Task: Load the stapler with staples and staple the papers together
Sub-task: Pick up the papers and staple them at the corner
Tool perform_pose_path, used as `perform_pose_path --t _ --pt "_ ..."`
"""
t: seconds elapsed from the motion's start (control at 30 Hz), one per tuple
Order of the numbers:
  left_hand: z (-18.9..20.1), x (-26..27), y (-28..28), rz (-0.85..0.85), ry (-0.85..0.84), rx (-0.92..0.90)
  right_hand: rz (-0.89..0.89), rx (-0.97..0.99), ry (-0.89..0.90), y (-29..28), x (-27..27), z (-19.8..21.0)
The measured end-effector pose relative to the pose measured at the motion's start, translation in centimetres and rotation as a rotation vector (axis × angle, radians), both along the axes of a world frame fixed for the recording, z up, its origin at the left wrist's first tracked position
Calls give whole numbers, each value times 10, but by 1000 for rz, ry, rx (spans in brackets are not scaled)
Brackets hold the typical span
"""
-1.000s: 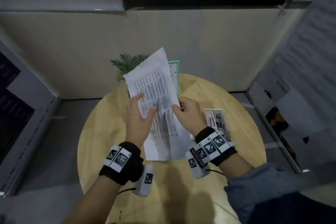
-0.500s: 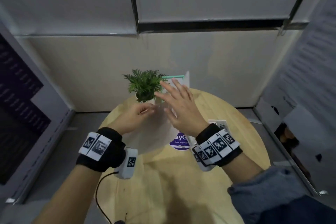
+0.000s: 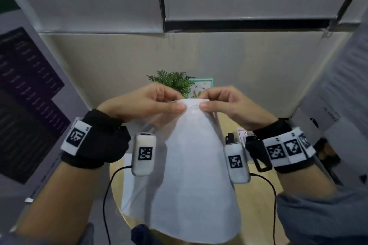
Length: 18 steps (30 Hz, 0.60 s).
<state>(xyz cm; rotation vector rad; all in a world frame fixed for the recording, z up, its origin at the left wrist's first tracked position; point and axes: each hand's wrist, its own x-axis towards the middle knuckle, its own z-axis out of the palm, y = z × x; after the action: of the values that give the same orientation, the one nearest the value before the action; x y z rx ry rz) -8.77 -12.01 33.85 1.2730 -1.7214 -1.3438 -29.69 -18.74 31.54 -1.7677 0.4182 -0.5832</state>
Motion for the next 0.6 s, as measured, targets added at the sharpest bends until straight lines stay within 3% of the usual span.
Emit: perform_pose_path --t 0.23,0.6 --pt "12 -9 8 -9 193 8 16 43 -158 10 -7 14" --pt "6 -13 -4 -56 16 -60 -168 -31 -62 16 3 7"
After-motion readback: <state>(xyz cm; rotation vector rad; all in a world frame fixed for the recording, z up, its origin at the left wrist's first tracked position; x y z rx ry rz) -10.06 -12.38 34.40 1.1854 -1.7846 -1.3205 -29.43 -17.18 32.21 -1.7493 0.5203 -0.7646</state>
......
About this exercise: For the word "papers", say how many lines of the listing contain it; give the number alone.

Response to the task: 2